Referi abaixo este Moçambique. Imagens da Arte Colonial, livro organizado por Fernando Couto e editado pela Ndjira em 1998. A obra reproduz 86 fotografias do espólio de Carlos Alberto Vieira, fundamentalmente dedicadas a obras arquitectónicas, monumentos, algumas vistas aéreas urbanísticas e arte sacra. Se a selecção não é exaustiva cobre o país [17 fotos de Maputo, 2 de Zavala, 2 de Xai-Xai, 2 de Inhambane, 4 da Beira, 2 de Quelimane, 10 de Tete, 2 de Angoche, 2 de Nampula, 32 da Ilha de Moçambique, 4 da Cabaceira Grande, 5 do Ilha do Ibo, 1 da Ilha da Quirimba, 1 de Pemba].
Não sei se ainda estará disponível - na altura a edição atingiu 1500 exemplares, número aqui apreciável. Mas será, com toda a certeza, interessante recuperar a obra, introduzindo-lhe o que então foi impossível integrar, uma identificação mais completa das obras apresentadas - autoria e data da instalação das peças, datação das fotografias. Com toda a certeza um projecto nada irrealizável. E que em nada choca com as recentes edições em Portugal de livros sobre o espólio do fotógrafo Carlos Alberto Vieira, tanto porque são estes de maior abrangência temática como pelo facto de também essas edições não apostarem na identificação exaustiva dos objectos retratados.

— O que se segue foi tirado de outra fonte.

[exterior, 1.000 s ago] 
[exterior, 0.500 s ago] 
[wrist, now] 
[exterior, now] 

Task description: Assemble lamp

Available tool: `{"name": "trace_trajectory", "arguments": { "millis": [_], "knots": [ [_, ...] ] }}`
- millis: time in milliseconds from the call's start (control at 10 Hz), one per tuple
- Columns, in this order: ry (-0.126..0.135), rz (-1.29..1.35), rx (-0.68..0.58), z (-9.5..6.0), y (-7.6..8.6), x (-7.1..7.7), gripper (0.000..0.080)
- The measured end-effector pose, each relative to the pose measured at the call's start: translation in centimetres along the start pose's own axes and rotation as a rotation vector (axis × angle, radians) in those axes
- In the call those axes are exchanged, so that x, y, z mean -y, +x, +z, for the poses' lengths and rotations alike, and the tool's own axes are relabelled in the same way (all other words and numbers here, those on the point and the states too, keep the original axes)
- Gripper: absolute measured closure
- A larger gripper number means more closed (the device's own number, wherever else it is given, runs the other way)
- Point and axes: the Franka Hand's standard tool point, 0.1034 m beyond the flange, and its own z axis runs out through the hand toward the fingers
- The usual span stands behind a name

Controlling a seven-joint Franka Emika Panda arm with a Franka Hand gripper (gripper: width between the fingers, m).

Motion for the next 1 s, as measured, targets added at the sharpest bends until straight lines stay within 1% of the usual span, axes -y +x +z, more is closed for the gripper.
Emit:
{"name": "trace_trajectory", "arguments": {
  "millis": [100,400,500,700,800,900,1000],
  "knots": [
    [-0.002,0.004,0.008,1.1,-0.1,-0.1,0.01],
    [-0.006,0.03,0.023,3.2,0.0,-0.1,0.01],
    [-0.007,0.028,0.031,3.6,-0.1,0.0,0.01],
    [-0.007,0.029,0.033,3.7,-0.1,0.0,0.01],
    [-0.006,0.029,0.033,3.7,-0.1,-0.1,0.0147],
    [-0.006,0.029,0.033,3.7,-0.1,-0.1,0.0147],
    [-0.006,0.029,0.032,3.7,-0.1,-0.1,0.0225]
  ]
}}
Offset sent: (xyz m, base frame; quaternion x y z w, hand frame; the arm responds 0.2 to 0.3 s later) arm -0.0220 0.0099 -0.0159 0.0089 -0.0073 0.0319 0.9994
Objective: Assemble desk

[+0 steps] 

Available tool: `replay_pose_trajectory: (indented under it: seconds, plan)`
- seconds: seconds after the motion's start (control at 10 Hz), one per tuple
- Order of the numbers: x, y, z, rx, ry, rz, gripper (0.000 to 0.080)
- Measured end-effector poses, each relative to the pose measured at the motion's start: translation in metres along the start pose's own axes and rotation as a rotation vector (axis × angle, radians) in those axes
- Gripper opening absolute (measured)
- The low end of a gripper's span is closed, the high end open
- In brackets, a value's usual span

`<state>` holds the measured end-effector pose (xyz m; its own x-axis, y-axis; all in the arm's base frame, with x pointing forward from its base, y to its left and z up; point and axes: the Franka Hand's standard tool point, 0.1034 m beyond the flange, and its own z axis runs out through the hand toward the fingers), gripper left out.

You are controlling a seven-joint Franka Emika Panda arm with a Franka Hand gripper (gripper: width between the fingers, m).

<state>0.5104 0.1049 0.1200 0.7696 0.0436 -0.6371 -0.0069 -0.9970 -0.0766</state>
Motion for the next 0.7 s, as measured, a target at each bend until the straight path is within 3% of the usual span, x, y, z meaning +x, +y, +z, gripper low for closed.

Evocando a aguada que Gama fez na região de Inhambane (10 de Janeiro de 1498) ali foi instalada uma estátua durante o período colonial (não conheço nem data nem autoria). Apeada aquando da independência está desde há muito acantonada no pátio traseiro de um edifício municipal.
É óbvio e normal que signifique bem mais para portugueses do que para Estado e sociedade moçambicanos. Não só porque Gama se destaca na galeria de heróis identitários portugueses. Mas, e talvez fundamentalmente, porque a historiografia oficial moçambicana continua a reproduzir a mitificação histórica portuguesa (tardo oitocentista e muito Estado Novo) dos "quinhentos anos de colonização" - assim fazendo, inevitavelmente de Gama o "primeiro colono".
Não me parece que a estátua tenha particular relevo artístico. Mas está lá, valendo como exemplar da arte (oficial) colonial. Recordo o que deste conjunto disseram José Forjaz: "A qualidade artística destas peças é muito diversa e vai do medíocre, ou mesmo francamente mau, à de grande valor estético. Não é, portanto, significativo observar cada peça por si só." (in Fernando Couto, Moçambique. Imagens da Arte Colonial, Ndjira, 1998, p.7) e Fernando Couto: "Ainda que concebidas e realizadas por uma outra cultura, estas obras fazem, hoje, parte, do património histórico moçambicano, são parte de Moçambique e devem, por isso, ser objecto de preservação e valorização." (Fernando Couto, Moçambique. Imagens da Arte Colonial, Ndjira, 1998, p.5).
Tendo em conta os precedentes de integração museológica dos exemplares de arte oficial colonial em Maputo (Fortaleza e Museu Nacional de Arte) e na Ilha de Moçambique (Museu da Ilha), não parece haver impedimentos práticos ou conceptuais para a salvaguarda desta estátua. O museu de Inhambane seria um bom destino, ainda para mais constituído por uma colecção suficientemente heterogénea para que não tenha a sua coerência agredida por esta obra.